(RECORDS PROVIDED)

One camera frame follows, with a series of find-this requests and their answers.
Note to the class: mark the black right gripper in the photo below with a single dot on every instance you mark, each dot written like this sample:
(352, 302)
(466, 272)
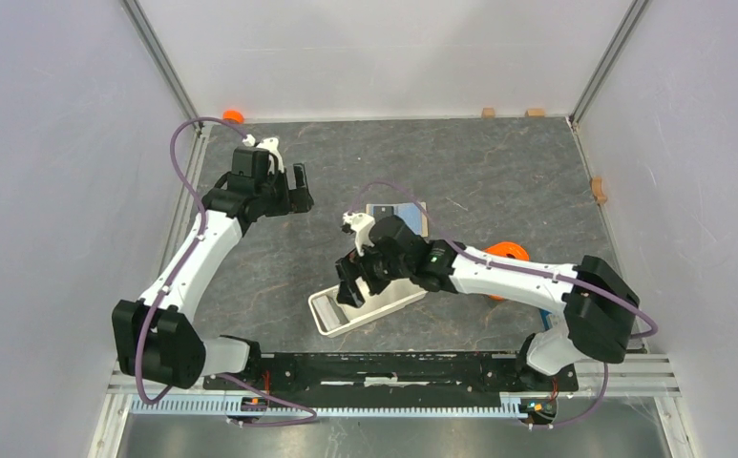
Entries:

(End RECORDS PROVIDED)

TASK TO COMPLETE – From the entries above, copy every line that holds the word "this".

TASK OUTPUT –
One camera frame follows, with a series of find-this requests and their answers.
Note to the class: mark the black right gripper in the photo below with a single dot on every instance you mark, each dot written like this sample:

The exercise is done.